Dawson limped up, slower than he would have liked. “Recognize him?”
“It’s Mack—Cade Maverick. Maverick Air.” He crouched then. “He’s gone. Looks like something impaled him. And he’s been shot.”
Blood saturated the man’s jacket and midsection, but a gunshot to his forehead said that something terrible had gone down.
Dawson’s cheeks tightened, and he stepped back, a strange sweat slicking down his back, his heart a fist as it hammered against his chest.
Caspian whined and came over to him. Sat on his feet. Looked up at him.
“Me too, bud.”
Moose stood up, hands on his hips, and looked around, then stepped near the fuselage.
Dawson took a breath and followed him. A seat lay on the riverbed, the belt unbuckled, but the other back seat had survived the crash. It was still in the fuselage, now upside down. The buckles dangled down.
Dawson poked his head into the cockpit. Broken glass webbed the instrument panels, but the seats survived, the belts also hanging from the ceiling. Blood coated the pilot’s seat, but he couldn’t see anything sharp that might have impaled Mack.
His heart stopped pounding so hard.
Moose was rooting through the debris on the roof of the plane. “He probably has a passenger list.”

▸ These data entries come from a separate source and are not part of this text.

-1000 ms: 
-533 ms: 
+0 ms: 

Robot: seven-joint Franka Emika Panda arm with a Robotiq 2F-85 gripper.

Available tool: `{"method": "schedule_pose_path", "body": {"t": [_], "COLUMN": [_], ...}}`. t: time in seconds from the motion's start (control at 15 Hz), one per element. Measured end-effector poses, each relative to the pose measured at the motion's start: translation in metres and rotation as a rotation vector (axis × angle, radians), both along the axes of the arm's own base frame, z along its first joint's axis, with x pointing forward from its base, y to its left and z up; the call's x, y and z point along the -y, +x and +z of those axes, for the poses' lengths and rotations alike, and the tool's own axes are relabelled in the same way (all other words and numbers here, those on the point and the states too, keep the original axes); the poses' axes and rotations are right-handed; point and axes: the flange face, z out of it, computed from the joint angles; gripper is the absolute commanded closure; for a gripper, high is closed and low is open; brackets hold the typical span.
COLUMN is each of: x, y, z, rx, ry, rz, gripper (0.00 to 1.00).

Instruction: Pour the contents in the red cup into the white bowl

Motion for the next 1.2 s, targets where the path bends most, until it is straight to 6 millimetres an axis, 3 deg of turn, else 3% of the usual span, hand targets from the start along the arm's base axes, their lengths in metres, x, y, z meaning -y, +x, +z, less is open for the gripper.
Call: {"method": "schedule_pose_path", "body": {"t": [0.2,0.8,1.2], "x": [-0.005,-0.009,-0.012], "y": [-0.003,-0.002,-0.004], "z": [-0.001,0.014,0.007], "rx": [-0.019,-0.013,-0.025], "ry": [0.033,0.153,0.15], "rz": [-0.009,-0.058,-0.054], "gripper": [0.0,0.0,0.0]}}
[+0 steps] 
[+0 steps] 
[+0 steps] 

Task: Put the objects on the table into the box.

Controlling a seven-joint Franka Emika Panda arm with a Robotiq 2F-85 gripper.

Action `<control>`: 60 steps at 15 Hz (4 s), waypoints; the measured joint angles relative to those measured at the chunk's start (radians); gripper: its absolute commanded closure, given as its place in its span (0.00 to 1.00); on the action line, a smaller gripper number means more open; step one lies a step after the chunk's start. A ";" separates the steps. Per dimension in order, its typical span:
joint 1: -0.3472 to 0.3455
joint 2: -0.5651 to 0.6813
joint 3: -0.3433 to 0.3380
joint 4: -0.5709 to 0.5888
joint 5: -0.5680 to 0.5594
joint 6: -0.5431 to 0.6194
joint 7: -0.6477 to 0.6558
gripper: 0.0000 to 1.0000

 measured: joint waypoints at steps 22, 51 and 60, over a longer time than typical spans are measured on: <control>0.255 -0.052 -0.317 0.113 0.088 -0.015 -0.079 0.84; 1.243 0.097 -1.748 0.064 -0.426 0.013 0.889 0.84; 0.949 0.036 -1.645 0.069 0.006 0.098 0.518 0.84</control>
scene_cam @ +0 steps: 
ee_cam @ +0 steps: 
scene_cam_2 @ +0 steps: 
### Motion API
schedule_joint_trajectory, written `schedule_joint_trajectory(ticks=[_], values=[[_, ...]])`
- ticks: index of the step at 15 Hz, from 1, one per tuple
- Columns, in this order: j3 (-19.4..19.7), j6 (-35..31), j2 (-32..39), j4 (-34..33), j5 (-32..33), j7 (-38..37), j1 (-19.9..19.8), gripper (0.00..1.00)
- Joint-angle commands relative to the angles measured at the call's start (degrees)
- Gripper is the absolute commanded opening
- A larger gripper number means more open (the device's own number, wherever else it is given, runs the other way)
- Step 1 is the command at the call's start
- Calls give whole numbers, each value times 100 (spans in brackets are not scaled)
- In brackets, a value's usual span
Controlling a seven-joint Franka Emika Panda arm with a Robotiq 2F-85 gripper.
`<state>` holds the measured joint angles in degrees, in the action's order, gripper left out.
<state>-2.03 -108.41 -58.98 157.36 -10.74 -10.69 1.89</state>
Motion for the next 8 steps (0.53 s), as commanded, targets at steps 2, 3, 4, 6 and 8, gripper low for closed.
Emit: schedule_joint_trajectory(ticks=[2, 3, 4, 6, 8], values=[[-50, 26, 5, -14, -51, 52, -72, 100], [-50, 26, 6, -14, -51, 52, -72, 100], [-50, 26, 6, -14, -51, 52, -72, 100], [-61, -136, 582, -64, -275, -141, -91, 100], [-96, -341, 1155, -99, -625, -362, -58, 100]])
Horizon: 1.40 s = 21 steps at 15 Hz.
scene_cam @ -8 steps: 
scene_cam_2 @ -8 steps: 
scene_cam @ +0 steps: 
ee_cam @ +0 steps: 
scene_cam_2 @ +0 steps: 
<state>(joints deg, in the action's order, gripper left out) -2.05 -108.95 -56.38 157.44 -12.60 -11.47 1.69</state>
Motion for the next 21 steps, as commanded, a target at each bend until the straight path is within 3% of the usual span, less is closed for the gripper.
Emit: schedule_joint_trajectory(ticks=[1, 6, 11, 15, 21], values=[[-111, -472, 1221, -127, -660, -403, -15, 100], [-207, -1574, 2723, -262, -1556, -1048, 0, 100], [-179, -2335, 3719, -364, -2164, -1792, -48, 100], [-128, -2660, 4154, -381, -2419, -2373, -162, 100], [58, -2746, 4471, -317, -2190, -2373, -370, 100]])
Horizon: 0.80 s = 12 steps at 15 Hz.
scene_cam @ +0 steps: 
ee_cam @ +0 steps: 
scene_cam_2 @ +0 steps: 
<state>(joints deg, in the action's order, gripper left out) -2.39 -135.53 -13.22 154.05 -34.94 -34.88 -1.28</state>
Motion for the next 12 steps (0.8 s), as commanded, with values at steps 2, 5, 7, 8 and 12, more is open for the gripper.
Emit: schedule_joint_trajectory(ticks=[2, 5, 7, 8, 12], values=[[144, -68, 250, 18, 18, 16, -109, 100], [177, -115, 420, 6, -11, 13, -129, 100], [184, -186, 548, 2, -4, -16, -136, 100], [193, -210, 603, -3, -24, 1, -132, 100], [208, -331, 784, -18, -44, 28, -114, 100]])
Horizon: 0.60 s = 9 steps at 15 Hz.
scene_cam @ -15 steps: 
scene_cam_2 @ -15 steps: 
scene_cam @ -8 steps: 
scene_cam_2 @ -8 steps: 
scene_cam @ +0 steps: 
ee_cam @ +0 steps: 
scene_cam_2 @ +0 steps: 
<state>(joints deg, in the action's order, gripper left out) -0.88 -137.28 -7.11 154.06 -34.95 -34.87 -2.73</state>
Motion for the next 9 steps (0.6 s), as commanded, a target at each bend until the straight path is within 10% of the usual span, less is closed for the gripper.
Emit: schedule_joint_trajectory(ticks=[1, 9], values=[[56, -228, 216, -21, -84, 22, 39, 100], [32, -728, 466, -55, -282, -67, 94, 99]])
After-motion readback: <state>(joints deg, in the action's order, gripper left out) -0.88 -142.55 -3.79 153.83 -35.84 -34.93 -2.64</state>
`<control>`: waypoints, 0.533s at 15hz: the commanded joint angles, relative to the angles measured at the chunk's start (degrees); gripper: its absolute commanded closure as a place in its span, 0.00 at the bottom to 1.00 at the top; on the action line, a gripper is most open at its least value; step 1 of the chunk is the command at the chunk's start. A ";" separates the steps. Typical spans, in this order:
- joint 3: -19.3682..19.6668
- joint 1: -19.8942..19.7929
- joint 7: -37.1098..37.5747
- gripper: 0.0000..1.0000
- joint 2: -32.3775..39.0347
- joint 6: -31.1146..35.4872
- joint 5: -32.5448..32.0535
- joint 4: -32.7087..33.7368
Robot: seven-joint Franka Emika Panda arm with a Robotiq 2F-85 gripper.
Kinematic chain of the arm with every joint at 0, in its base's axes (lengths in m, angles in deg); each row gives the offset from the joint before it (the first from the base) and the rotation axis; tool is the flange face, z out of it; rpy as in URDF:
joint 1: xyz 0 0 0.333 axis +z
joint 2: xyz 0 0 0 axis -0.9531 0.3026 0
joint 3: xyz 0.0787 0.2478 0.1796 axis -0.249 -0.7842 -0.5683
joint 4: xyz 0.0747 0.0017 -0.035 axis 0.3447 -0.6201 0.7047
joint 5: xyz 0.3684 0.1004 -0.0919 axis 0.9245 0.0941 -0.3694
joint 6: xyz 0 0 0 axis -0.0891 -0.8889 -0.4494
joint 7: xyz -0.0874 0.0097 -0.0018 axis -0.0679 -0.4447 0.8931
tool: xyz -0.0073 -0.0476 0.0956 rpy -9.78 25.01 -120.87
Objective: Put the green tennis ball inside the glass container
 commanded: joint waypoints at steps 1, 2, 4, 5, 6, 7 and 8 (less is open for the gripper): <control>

Dawson spotted a few papers blowing into the river.
Caspian stood at the edge of the riverbank, almost on alert, his body taut, looking into the woods.
Weird.
“Footsteps,” Dawson said, now walking around the bank. “I think that’s a Sorel bootprint.” He pointed to a line of footprints with raised lines in the snow. “And maybe a moccasin?” He pointed to another set.
“Over here, next to the seat—there’s a third. I think. I don’t know.” Moose chased down a paper and stomped on it, lifted it.
“What do you have?”
“Yeah, this is the weight list. Looks like three passengers. Two men and a woman. Luggage for two, plus backpacks. Plane wasn’t overweight.” He looked at Mack, even as Caspian started to bark. “Not sure what happened. Maybe weather, but clearly there was foul play here. I’ll call it in.”
But Dawson’s attention stayed on Caspian as the dog rounded. Big eyes on him, muscles tensed. And weirdly, he heard a joke in his head from an old Lassie show. “Help, Timmy’s stuck in the well!”
“What’s going on, bud?” He took a step toward the dog.
Caspian turned, barking. Looked back at him.
Dawson took another step toward him. “Don’t go—”
The dog took off into the woods.
“Caspian! Come back!”
Aw. He glanced at Moose. “I gotta get him.”
“I’ll make a call and then see if I can track down any survivors. But hurry up. There’s a blizzard headed this way. And keep your head on a swivel for trouble.”
“No doubt. I’ll be right back.” Dawson picked his way up around the plane debris and over to where Caspian had taken off. “I’ll be right back.”